Today we have the wonderful story of the disciples walking with the Lord to Emmaus:
“… he took the bread and said the blessing; then he broke it and handed it to them. And their eyes were opened and they recognised him”
Luke 24:13-35.

For all the fragility of the evidence, our eyes too can open at such a moment.

THURSDAY 20th April – Easter Thursday

A rare event: I have two questions on the order paper to the DEFRA Secretary and answer two as Chairman of the Public Accounts Commission – an eclectic mixture of Lincolnshire coastal defences and the PAC work on cancer drugs.

I take the train up to Lincolnshire but before I do there is time to go to another Easter Week Mass.

“… They were still talking about all this when Jesus himself stood among them and said to them, ‘Peace be with you’”
Luke 24:35-48.

FRIDAY 21st April – Easter Friday

I am at a meeting to discuss the listing of the village hall – a former Methodist Tin Chapel. We know nothing about the people who worshiped there but their life in this remote spot must have been very simple.

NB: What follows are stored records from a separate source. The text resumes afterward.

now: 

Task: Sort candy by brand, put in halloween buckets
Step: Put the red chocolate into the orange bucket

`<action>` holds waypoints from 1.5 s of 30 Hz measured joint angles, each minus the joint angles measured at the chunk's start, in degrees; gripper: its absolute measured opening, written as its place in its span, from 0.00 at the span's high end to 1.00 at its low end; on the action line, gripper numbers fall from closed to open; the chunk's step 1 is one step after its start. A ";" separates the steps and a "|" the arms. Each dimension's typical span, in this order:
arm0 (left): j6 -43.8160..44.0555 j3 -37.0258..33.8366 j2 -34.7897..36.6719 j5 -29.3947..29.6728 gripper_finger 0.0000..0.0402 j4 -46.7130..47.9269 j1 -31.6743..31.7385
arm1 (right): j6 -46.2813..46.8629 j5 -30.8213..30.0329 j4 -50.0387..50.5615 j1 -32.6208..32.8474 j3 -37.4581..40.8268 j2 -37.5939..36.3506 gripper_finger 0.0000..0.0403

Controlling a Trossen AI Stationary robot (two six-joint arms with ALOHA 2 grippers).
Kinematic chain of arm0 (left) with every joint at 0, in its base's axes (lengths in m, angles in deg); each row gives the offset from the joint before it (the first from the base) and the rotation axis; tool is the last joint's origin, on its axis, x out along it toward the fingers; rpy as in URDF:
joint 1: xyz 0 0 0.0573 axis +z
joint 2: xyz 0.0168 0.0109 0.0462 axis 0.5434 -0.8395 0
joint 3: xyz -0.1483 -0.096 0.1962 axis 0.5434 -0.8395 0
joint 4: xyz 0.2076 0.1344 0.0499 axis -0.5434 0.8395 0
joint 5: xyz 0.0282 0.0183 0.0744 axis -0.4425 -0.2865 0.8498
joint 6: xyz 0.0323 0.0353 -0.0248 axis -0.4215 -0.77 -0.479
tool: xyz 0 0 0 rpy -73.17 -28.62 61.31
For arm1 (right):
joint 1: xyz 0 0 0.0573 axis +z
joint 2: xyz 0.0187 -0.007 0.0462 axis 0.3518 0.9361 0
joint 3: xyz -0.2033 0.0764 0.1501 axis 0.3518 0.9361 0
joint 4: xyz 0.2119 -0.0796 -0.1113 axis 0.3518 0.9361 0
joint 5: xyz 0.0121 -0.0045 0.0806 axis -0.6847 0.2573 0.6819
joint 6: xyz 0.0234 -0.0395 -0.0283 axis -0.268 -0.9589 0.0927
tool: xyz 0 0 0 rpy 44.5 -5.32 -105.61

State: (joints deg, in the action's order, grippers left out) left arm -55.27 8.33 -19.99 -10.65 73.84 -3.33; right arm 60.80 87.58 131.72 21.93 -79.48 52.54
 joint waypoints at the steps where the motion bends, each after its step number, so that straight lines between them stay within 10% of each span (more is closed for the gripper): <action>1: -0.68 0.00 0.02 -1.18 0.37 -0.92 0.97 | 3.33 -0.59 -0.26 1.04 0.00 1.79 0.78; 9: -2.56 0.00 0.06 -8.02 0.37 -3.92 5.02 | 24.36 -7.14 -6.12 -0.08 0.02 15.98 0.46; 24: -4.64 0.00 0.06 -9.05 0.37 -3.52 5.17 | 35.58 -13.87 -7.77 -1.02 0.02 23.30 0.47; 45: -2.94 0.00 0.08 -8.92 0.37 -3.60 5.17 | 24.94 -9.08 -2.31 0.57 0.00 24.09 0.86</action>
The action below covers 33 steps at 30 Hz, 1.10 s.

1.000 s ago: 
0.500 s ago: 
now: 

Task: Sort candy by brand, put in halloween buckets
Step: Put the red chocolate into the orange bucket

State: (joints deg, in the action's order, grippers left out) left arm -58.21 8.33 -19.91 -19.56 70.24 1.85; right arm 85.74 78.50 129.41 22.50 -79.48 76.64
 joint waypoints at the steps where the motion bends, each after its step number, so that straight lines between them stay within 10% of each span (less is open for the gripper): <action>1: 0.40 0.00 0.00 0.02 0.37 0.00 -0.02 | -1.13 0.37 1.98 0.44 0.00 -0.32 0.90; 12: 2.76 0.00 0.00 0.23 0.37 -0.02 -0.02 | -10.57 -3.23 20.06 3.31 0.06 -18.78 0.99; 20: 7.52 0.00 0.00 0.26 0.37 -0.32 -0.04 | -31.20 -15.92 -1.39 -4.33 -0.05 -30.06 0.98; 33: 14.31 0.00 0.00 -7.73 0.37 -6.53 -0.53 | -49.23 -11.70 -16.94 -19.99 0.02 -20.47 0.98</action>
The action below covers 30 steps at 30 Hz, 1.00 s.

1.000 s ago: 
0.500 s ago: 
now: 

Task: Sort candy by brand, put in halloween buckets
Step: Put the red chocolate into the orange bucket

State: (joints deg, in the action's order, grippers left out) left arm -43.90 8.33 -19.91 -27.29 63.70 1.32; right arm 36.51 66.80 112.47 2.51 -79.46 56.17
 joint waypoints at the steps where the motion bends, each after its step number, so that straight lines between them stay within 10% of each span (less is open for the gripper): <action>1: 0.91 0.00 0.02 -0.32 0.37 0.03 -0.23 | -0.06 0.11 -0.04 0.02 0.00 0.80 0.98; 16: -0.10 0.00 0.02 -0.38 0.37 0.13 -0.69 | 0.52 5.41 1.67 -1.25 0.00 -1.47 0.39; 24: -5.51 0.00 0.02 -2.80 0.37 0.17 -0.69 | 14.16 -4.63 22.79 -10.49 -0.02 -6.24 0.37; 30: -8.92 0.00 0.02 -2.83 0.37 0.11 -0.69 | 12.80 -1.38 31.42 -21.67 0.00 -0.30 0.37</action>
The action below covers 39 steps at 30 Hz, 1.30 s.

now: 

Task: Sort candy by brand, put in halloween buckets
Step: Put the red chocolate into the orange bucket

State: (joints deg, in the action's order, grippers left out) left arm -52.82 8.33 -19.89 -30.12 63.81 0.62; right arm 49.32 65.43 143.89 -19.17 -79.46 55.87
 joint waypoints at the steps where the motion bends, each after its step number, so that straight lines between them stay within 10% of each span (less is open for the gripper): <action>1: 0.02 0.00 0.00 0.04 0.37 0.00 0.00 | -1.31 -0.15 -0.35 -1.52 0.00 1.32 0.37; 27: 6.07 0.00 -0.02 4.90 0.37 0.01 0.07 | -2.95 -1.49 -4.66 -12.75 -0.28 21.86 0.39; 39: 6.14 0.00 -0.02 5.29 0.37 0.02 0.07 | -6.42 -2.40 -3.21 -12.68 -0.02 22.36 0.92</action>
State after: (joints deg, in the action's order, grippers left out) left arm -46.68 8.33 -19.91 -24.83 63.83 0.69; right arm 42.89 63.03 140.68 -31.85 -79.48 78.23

There is no Mass at Caistor tonight so I wander around the parish church and find an extraordinary object – a fragment of a wall made up of cement and the bones of martyred Christians; nothing changes.

Today is John 21:1-14
“Jesus showed himself again to the disciples. It was by the Sea of Tiberius – the third time Jesus showed himself to the disciples”.

SATURDAY 22nd April – Easter Saturday

It is sad that these wonderful weekday readings are coming to an end but in the Mass at Market Rasen they do so in summation:

Mark 16
“Having risen in the morning on the first day of the week, Jesus appeared first to Mary of Magdala …”.